As UWM course enrollment kicks off, students are faced with questions about their futures – and whether they support increased segregated fees to go towards renovations and reconstruction of our student union is one of them.
Students voting have two options: vote yes or no. Voting “no” supports “funding continuous repairs with no improvements,” according to a student-wide email sent by the UWM Student Union, where voting “yes” supports “preserving what’s best addressing maintenance issues and making needed improvements.”
This increase would put segregated fees for UWM students at $199 per semester and would be in full effect as early as 2023. The earliest construction would begin is 2020. Repairs to the aging union may cost $34 million or more by 2024 if renovations are not made, and would likely increase as the building gets older and reconstruction prices increase with inflation.
The union, which rated a “D” for function and “F” for the condition in a UW System report rating similar UW System facilities, went up in the 1950’s and additions to the original structure took place in 1963, 1972 and 1988. Although in 2012 a student referendum for a new union passed by a three-to-one margin, the facility condition report did not occur until 2014, and consultation with the UW System Board of Regents did not begin until 2015-17. The architects and engineers who produced the pre-design study and facility condition report in 2014 confirmed the building’s low function and condition ratings.
A renovated and reconstructed union has been on the table for UWM for some time now.
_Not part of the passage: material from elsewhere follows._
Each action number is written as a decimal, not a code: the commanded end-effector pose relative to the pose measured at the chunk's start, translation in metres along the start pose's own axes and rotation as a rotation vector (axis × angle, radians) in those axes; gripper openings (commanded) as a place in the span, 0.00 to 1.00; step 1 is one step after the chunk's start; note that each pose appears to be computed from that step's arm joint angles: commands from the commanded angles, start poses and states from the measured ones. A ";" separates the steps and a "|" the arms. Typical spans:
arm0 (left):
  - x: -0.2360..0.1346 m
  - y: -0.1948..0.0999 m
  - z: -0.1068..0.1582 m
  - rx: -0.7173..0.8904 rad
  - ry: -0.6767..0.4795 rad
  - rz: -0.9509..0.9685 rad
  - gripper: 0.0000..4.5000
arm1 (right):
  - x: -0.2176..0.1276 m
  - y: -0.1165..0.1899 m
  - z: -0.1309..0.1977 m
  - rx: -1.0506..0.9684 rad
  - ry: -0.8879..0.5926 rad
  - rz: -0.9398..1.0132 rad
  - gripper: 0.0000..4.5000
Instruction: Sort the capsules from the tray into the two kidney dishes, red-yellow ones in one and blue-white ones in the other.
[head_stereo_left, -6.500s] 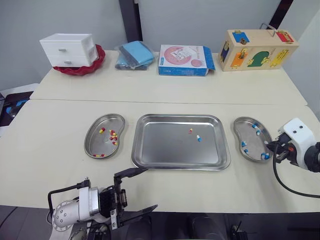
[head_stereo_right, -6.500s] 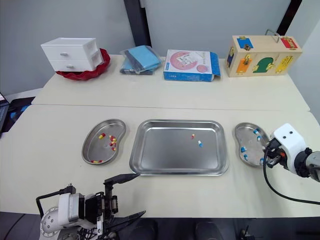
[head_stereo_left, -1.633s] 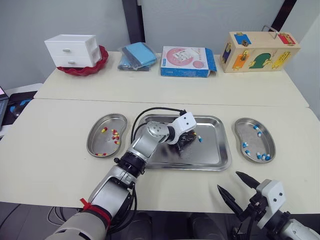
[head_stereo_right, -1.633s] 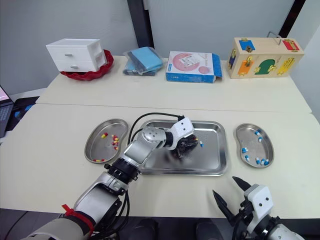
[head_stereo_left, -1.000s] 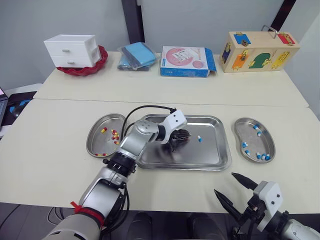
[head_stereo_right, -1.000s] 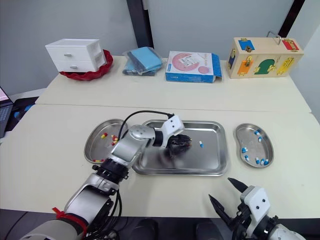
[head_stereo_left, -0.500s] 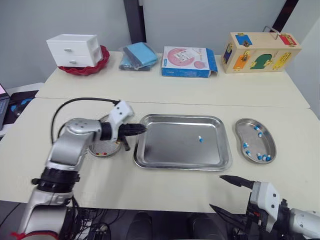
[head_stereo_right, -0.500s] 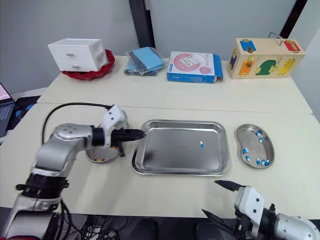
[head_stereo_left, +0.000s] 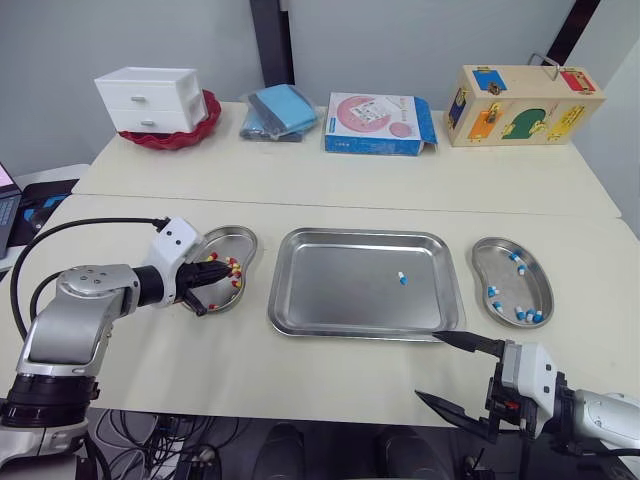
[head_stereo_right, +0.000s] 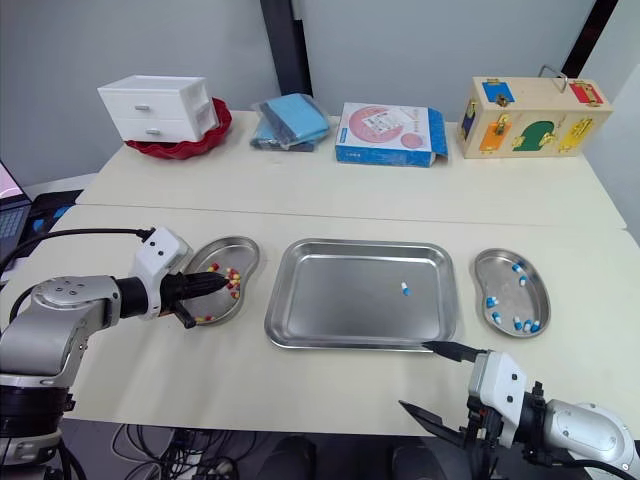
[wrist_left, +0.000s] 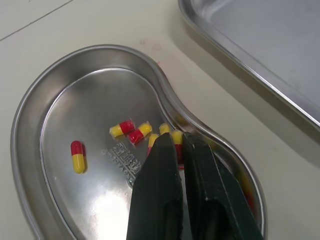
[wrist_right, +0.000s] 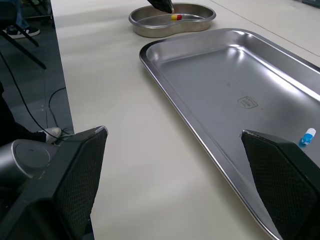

As other UW schools have upgraded their similar facilities, UWM’s union has remained largely the same – which is still impressive, as the building has lasted long past its expected lifetime.
“Our sister institutions across the system generally saw their Unions rated ‘A’ or ‘B,’” said Richard Thomas, UWM Student Union Director. “Which is no surprise since all of them have either built new buildings or done significant renovations of their student union facilities over the past fifteen years. “
A major UW System institution that UWM gets compared to often is UW-Madison, whose newly renovated Memorial Union fully reopened by September last year. UW-Madison passed a referendum about ten years ago to both demolish and rebuild Union South and fully renovate Memorial Union. Although this resulted in a $96 fee per semester per student, part of the funding came from donations.
“We hope that we can get some donations to support the UWM Student Union project but Madison had one big advantage we don’t have – over 75 years of history and alumni dedication to the Memorial Union,” said Thomas.
So although UW System Policy specifies that no UW System union, recreational facility or residence hall shall be paid for with taxpayer dollars, alumni and community donations may play a role in the renovation and reconstruction. However, as Thomas pointed out, UW-Madison has the advantage of its alumni historically adoring it.
While UWM may not have the alumni support that UW-Madison does, its union still plays an integral role, with about 22,000 people tracking through it each day during the academic year. UWM has a large commuter population, therefore the union provides a place for students who drive to school to go in between classes and programs.
According to the referendum, the union parking garage would remain open during construction.